BigDuke66 wrote:What a single post can stir up...
@richfed
I my eyes the biggest problem, not only in this but all other AGEOD games, is the priority for AI. AI is never up to a human player and if you ever witnessed the main Rebel army march off to the great lakes while leaving Richmond unprotected you will beg for a human opponent. All the things you would like to see are done by human opponents and to make the AI do it the same way would take ages to program, that just won't pay out.
PBEM mods for many old games from the early days of AGEOD or the recent mod for EAW show what the engine can really do and what depth can be achieved with it if only PBEM would have priority. So if they every decide on CWIII AI is the last thing they should do.
AI can always be improved. Always.
The issue with Athena sending a force up to the great lakes starts with Athena's view of the map. If detection is turned up for Athena she will see things way behind the front lines, which are generally only minimally garrisoned. These are juicy targets for Athena, and per chance she might go after one, often Pittsburgh. Once at Pittsburgh, she sees even further, and the Union player is generally rushing forces to Pittsburgh to relieve it, in which case she might just decide to avoid a major engagement, or after a major engagement, decide it might be more useful to go and disrupt the Union even more by heading for Eire or Cleveland. After all, with a large Union force nipping at her heals, retreating over the Pennsylvania and Ohio planes if much quicker than egressing back down through western Virginia and the Appalachian Mountains. This is one reason why Pocus did so much work on the retreat rules; to disincentivize and restrict her from retreating through uncontrolled areas.

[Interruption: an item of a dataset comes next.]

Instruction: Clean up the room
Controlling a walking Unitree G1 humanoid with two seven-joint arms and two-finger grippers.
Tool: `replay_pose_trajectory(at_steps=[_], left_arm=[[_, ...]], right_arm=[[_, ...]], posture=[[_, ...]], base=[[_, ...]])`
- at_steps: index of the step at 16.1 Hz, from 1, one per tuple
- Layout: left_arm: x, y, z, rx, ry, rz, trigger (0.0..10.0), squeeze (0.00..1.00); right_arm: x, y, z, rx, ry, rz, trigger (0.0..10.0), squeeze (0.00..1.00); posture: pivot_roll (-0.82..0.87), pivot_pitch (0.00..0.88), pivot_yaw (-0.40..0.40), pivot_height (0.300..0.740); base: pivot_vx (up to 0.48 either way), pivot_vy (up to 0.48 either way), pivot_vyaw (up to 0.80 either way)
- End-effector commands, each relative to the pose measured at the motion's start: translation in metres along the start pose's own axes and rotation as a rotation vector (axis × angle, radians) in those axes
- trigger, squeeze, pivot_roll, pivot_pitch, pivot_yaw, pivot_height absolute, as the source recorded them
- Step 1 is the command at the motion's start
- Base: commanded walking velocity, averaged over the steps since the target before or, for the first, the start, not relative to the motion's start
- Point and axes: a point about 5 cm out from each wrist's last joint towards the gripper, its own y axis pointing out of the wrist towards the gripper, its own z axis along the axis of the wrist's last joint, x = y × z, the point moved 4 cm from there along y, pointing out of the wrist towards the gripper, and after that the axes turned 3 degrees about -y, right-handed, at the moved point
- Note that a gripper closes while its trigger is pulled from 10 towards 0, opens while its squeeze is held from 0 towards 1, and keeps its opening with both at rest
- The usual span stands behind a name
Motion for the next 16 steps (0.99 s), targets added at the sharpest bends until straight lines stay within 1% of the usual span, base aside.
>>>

Basically, never giving Athena more than a low bonus fixes this issue, along with the Union beefing up the Pittsburgh garrison as befitting such a strategically important city.
BigDuke66 wrote:@wrlertola
Is that a public patch, haven't seen anything about a new patch. What does the patch change?
@Durk
Yes it is likely the best Civil War game in it'S branch but that does not say anything about the shortcomings that this game has, and it has not few.
@pgr
Yes, this simple approach might be the best.
@Captain_Orso
Well is there any use for a lot cavalry in an infantry division?
Isn't the engine already made the way that cavalry divisions attached at army level help in pursuits?
Not to forget that all the leaders with special cavalry traits are not of much use if cavalry is mainly locked in mixed brigades.
And of course the fact that the few good leaders should give there combat benefits to the infantry, what is hard if the limit of elements is reached in a division but it is half full of cavalry or light(useless) artillery.
I think these points alone will have an impact on gameplay.
Cavalry in a large stack greatly increases its detection value, and protects against pursuit damage. IIRC a minimum of 4 cav is required to be effective. If you could detach the cavalry from your divisions in a corps stack and send them off to do raiding, you would lose these perks, but who am I do tell anybody how to run their armies.
That's why I suggested allowing cavalry and artillery to be detached from brigades, and thus divisions. Besides it allows a player to expedite getting infantry into position, instead of waiting for artillery and cavalry to complete training, although this is actually not historically accurate.
So maybe the solution would be to change the build pools after a certain date. Before date X brigades would have to be built with artillery and cavalry attached, which is historical, and after date X the player would get a set of brigades which have slots for artillery and cavalry, but these slots would have to be filled with artillery and cavalry manually, if the player wished them to be filled.
I also think cavalry should have an upkeep cost. The cavalry went through an enormous number of mounts during the war; especially the Union cavalry. Cavalrymen generally had a very high disregard for the well being of their mounts, and were constantly riding them to the point that they required extensive care to recover. Generally for every cavalry man, there were to be two mounts on hand, although not personally. Cavalry soldiers did not have their own personal mounts necessarily, which probably exacerbated the situation. At any rate, often mounts could not be healed enough to put them back into the field within any reasonable time frame, so they had to be replaced, and this was a major and costly issue for the army.